Here is the listing. Print it exactly.

= = = = =

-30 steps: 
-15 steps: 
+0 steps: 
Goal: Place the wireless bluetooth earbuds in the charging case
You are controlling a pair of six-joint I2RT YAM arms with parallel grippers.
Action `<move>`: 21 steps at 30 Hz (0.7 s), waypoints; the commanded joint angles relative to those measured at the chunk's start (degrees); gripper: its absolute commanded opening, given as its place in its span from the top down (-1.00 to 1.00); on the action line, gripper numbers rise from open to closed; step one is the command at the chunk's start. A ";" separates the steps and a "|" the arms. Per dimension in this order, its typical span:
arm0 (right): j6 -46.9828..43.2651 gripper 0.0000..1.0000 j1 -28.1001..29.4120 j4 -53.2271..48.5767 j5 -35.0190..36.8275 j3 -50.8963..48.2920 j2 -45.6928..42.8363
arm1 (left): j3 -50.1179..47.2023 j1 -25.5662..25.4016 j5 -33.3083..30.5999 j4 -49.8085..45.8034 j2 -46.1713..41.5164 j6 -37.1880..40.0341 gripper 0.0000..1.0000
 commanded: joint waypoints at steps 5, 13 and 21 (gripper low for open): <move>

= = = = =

*ANSWER BELOW*:
-30 steps: 
-15 steps: 
+0 steps: 
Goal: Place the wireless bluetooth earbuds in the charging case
You are controlling a pair of six-joint I2RT YAM arms with parallel grippers.
Action `<move>`: 21 steps at 30 Hz (0.7 s), waypoints; the commanded joint angles relative to those measured at the chunk's start (degrees); gripper: its absolute commanded opening, given as its place in its span from the top down (-1.00 to 1.00); on the action line, gripper numbers rise from open to closed; step one is the command at the chunk's start. A ";" separates the steps and a "|" the arms. Per dimension in this order, its typical span:
arm0 (right): j6 -46.9828..43.2651 gripper 0.0000..1.0000 j1 -28.1001..29.4120 j4 -53.2271..48.5767 j5 -35.0190..36.8275 j3 -50.8963..48.2920 j2 -45.6928..42.8363
arm1 (left): j3 -50.1179..47.2023 j1 -25.5662..25.4016 j5 -33.3083..30.5999 j4 -49.8085..45.8034 j2 -46.1713..41.5164 j6 -37.1880..40.0341 gripper 0.0000..1.0000
 commanded: joint waypoints at steps 5, 13 and 21 (gripper low for open): <move>

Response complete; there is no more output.